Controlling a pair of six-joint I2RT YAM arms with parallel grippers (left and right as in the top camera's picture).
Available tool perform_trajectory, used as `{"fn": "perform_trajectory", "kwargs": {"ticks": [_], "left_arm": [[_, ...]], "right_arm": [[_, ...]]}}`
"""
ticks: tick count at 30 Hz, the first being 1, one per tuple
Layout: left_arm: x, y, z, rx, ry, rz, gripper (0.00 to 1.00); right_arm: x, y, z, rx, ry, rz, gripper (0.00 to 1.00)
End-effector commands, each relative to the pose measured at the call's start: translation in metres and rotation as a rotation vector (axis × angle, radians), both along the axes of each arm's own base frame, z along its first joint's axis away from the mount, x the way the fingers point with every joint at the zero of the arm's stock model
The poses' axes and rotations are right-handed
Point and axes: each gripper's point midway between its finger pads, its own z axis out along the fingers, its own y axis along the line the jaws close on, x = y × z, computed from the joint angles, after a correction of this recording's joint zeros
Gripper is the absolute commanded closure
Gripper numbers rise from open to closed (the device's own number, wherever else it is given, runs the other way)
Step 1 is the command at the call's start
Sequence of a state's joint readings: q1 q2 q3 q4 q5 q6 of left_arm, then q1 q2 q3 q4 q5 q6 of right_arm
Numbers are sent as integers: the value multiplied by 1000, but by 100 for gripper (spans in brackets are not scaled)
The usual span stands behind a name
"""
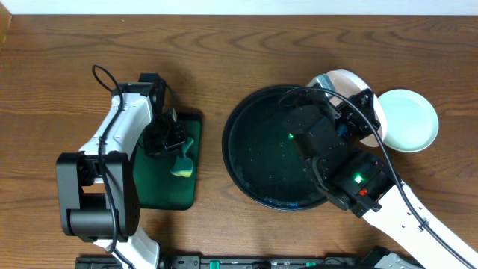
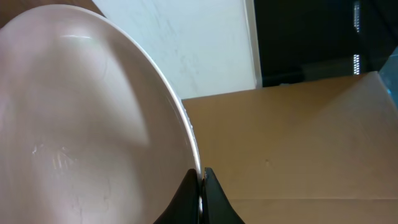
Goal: Clean dirty plates on tray and stack at the side
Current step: 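Lift the cleaned plate off the black tray with the right gripper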
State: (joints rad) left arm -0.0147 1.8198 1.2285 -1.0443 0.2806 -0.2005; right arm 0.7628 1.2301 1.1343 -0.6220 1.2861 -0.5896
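A white plate (image 1: 349, 80) is held up on edge over the far right rim of the round black tray (image 1: 246, 161). My right gripper (image 2: 200, 182) is shut on its rim, and the plate's face (image 2: 81, 124) fills the left of the right wrist view. A mint-green plate (image 1: 409, 119) lies on the table just right of the tray. At the left, my left gripper (image 1: 170, 140) hangs over the green tray (image 1: 153, 187), shut on the upper end of a yellow-green sponge (image 1: 181, 166).
Water drops lie on the black tray's floor. In the right wrist view a pale wall and a brown cardboard surface (image 2: 298, 149) show behind the plate. Bare wooden table (image 1: 60, 90) surrounds both trays.
My right gripper has lifted the white plate from a tilt inside the black tray to standing on edge over its far right rim, closer to the mint plate. The left arm has not moved.
The left gripper had the sponge on the white plate in the black tray while the right gripper held the plate's rim. Then the sponge was over the green tray. The right gripper held the plate tilted in the tray, then higher, and now on edge by the mint plate.
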Motion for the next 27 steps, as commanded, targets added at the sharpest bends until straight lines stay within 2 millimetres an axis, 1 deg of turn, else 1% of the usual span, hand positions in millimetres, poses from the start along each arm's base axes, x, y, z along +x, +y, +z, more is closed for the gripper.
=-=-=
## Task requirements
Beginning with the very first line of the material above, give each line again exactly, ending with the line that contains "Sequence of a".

## Solved problem
Controlling a pair of six-joint I2RT YAM arms with parallel grippers (left and right as in the top camera's picture).
Available tool perform_trajectory, used as `{"fn": "perform_trajectory", "kwargs": {"ticks": [_], "left_arm": [[_, ...]], "right_arm": [[_, ...]]}}`
"""
ticks: tick count at 30 Hz, the first being 1, one per tuple
Layout: left_arm: x, y, z, rx, ry, rz, gripper (0.00 to 1.00); right_arm: x, y, z, rx, ry, rz, gripper (0.00 to 1.00)
End-effector commands, each relative to the pose measured at the call's start: translation in metres and rotation as a rotation vector (axis × angle, radians), both along the axes of each arm's own base frame, z along its first joint's axis away from the mount, x the way the fingers point with every joint at the zero of the arm's stock model
The poses' axes and rotations are right-handed
Point and axes: each gripper's point midway between its finger pads, its own z axis out along the fingers, its own y axis along the line the jaws close on, x = y × z, computed from the joint angles, after a correction of this recording's joint zeros
Gripper is the absolute commanded closure
Gripper numbers rise from open to closed (the device's own number, wherever else it is given, runs the other way)
Step 1 is the command at the call's start
Sequence of a state's joint readings: q1 q2 q3 q4 q5 q6 of left_arm, then q1 q2 q3 q4 q5 q6 of right_arm

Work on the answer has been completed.